The gravy typically consists of salted beef broth flavoured with Worcestershire sauce and black pepper, and thickened with refined flour, beurre manié, or corn starch. The gravy may also contain ale or Guinness.
Hot water crust pastry, puff pastry, and shortcrust pastry are among the pastry crusts prepared for steak and kidney pie.
Among the various vernacular rhyming slang names for steak and kidney pie are Kate and Sidney pie, snake and kiddy pie, and snake and pygmy pie.
English cuisine encompasses the cooking styles, traditions and recipes associated with England. It has distinctive attributes of its own, but also shares much with wider British cuisine, largely due to the importation of ingredients and ideas from places such as North America, China, and India during the time of the British Empire and as a result of post-war immigration.
In the Early Modern Period the food of England was historically characterised by its simplicity of approach and a reliance on the high quality of natural produce. It is possible the effects of this can still be seen in traditional cuisine.
Traditional meals have ancient origins, such as bread and cheese, roasted and stewed meats, meat and game pies, boiled vegetables and broths, and freshwater and saltwater fish. The 14th-century English cookbook, the Forme of Cury, contains recipes for these, and dates from the royal court of Richard II. In the second half of the 18th century Rev. Gilbert White, in The Natural History of Selborne made note of the increased consumption of vegetables by ordinary country people in the south of England, to which, he noted, potatoes had only been added during the reign of George III: “Green-stalls in cities now support multitudes in comfortable state, while gardeners get fortunes. Every decent labourer also has his garden, which is half his support; and common farmers provide plenty of beans, peas, and greens, for their hinds to eat with their bacon.”
Other meals, such as fish and chips, which were once urban street food eaten from newspaper with salt and malt vinegar, and pies and sausages with mashed potatoes, onions, and gravy, are now matched in popularity by curries from India and Bangladesh, and stir-fries based on Chinese and Thai cuisine. Italian cuisine and French cuisine are also now widely adapted. Britain was also quick to adopt the innovation of fast food from the United States, and continues to absorb culinary ideas from all over the world while at the same time rediscovering its roots in sustainable rural agriculture.

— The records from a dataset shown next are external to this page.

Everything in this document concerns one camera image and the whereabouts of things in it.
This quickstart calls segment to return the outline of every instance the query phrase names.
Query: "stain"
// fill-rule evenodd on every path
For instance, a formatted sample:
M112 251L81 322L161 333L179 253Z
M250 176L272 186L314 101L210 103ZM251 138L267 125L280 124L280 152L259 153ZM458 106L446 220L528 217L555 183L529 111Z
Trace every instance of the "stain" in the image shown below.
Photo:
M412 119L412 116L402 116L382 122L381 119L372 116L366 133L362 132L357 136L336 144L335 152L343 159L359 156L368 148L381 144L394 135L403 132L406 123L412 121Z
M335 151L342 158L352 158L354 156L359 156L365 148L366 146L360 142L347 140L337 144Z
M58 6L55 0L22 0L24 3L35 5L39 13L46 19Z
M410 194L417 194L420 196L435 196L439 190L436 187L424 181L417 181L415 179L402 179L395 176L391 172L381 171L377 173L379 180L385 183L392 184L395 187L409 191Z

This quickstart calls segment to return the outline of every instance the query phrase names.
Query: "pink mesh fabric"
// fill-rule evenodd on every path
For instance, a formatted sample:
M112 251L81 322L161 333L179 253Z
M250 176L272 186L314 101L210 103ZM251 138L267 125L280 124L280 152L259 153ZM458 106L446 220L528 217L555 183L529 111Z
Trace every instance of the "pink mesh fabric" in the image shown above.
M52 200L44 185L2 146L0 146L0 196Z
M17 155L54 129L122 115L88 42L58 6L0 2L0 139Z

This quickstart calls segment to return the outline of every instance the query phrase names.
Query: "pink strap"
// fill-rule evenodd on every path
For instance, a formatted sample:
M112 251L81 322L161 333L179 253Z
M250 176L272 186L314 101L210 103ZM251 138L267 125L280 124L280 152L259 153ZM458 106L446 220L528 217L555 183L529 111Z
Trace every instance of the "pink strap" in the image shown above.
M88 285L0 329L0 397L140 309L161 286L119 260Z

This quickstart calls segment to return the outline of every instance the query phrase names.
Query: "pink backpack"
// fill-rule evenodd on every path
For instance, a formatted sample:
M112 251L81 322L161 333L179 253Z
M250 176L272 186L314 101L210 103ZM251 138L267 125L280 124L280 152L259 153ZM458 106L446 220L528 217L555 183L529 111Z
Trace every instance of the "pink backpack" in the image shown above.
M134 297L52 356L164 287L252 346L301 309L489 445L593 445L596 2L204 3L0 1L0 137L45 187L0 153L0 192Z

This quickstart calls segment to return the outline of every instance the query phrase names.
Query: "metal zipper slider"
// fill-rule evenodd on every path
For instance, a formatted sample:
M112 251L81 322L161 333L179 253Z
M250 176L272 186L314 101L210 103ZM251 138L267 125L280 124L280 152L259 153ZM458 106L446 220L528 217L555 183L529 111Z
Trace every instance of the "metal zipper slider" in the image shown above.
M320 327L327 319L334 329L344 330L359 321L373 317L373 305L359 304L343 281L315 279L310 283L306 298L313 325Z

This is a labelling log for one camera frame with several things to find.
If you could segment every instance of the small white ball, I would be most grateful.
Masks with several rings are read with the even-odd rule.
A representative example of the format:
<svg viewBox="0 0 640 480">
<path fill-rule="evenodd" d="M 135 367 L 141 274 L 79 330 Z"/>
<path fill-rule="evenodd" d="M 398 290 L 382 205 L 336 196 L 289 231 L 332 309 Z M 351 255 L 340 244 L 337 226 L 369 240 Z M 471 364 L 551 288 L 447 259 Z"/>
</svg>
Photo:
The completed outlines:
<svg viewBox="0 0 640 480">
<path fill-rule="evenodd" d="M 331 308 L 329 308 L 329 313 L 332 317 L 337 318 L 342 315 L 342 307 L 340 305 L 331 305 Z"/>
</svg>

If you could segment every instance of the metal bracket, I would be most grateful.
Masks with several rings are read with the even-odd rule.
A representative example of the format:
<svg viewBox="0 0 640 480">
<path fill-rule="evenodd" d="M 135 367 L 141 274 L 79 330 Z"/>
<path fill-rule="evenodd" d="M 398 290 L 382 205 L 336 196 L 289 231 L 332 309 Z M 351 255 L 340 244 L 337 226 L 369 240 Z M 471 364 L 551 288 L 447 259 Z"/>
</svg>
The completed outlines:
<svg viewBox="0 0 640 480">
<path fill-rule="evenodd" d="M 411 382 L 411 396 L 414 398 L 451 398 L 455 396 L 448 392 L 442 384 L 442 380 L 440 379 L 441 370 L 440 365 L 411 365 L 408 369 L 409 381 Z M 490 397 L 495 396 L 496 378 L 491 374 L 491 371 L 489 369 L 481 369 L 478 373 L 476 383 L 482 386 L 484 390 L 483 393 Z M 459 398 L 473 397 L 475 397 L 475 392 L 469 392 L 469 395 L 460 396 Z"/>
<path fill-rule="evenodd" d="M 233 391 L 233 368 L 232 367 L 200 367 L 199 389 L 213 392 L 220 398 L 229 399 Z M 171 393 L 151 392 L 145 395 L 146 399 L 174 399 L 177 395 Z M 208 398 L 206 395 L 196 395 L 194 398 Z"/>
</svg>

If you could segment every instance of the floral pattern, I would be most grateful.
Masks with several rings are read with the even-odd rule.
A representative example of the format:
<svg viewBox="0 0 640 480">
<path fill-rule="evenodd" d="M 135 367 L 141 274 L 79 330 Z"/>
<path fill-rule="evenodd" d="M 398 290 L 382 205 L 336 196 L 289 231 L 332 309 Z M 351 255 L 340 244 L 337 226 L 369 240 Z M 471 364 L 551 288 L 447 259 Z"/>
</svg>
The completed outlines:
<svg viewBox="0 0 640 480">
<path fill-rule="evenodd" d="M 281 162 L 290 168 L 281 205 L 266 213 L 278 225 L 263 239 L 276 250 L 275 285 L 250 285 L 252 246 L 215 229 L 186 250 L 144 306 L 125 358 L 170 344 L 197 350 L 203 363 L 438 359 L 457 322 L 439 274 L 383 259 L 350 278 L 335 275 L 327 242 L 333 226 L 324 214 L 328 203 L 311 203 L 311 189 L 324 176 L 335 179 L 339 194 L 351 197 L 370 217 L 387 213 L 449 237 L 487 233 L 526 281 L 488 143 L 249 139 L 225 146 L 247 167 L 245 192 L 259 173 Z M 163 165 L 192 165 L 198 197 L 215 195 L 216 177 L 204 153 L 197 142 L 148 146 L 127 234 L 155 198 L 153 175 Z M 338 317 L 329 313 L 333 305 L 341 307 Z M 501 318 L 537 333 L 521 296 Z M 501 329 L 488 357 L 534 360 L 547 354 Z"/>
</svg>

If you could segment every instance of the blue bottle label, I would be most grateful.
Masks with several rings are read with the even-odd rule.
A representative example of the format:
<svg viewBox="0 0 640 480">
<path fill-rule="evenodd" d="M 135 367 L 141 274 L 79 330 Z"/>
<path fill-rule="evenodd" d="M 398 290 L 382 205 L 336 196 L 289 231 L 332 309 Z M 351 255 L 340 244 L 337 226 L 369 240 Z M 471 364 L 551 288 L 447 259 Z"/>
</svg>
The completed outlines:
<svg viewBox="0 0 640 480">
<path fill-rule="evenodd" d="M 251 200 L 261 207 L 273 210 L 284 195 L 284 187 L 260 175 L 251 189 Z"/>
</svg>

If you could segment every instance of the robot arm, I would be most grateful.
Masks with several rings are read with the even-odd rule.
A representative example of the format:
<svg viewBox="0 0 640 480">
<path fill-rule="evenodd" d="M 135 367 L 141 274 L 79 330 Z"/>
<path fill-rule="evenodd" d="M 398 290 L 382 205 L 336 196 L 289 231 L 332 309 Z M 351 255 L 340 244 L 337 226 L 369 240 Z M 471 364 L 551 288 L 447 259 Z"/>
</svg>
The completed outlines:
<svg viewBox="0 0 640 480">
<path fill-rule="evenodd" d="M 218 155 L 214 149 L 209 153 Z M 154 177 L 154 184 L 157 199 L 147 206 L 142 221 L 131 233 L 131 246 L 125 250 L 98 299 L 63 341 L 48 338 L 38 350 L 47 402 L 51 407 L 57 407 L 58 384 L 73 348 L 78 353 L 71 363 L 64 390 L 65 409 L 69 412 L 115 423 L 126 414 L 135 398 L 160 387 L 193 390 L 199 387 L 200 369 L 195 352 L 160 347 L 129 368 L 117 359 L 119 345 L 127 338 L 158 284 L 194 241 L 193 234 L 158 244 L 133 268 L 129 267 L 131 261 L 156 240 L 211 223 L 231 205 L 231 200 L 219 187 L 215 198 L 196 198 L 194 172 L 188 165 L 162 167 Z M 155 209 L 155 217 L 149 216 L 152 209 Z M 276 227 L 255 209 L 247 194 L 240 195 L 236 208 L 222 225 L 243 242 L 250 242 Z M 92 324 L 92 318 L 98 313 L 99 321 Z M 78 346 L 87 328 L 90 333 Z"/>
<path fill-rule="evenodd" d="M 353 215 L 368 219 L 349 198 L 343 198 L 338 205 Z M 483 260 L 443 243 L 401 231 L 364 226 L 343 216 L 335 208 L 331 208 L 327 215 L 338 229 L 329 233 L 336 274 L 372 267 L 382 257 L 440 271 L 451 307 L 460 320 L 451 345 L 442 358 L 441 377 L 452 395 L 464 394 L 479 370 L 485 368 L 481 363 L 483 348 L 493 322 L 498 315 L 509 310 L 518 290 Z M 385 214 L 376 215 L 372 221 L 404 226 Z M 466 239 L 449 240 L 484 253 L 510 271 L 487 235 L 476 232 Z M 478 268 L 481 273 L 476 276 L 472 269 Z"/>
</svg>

The English tradition of meat pies dates back to the Middle Ages, when an open top pie crust was used as the container for serving the meat and was called a coffyn. Since then, they have been a mainstay of English cooking. Different types of pastry may be used, including the lard-rich pastry of a raised pie. Meat pies generally contain standard fillings such as chicken-and-mushroom, steak and ale, minced beef and onion, lamb, mixed game or meat-and-potato. In recent years, more exotic fillings, such as balti curry have appeared.
Savoury puddings are made with a soft suet casing, the most famous being steak and kidney pudding (originally steak and oyster). Pork pie is usually eaten cold, with the Melton Mowbray pork pie being the archetype. Open pies or flans are generally served for dessert with fillings of seasonal fruit. Quiches and savoury flans are eaten, but not considered indigenous. Pasties are pies made by wrapping a single piece of pastry round the filling. The Cornish pasty is oval or crescent shaped with a stiff, crimped rim, traditionally filled with beef, and swede, although many variations are possible. Other pasties may be rectangular and filled with beef, cheese, or vegetables. Another type of pie is topped with mashed potato instead of pastry — cottage pie (made with minced beef), shepherd’s pie (made with minced lamb) and fisherman’s pie using a choice of several fish and seafood.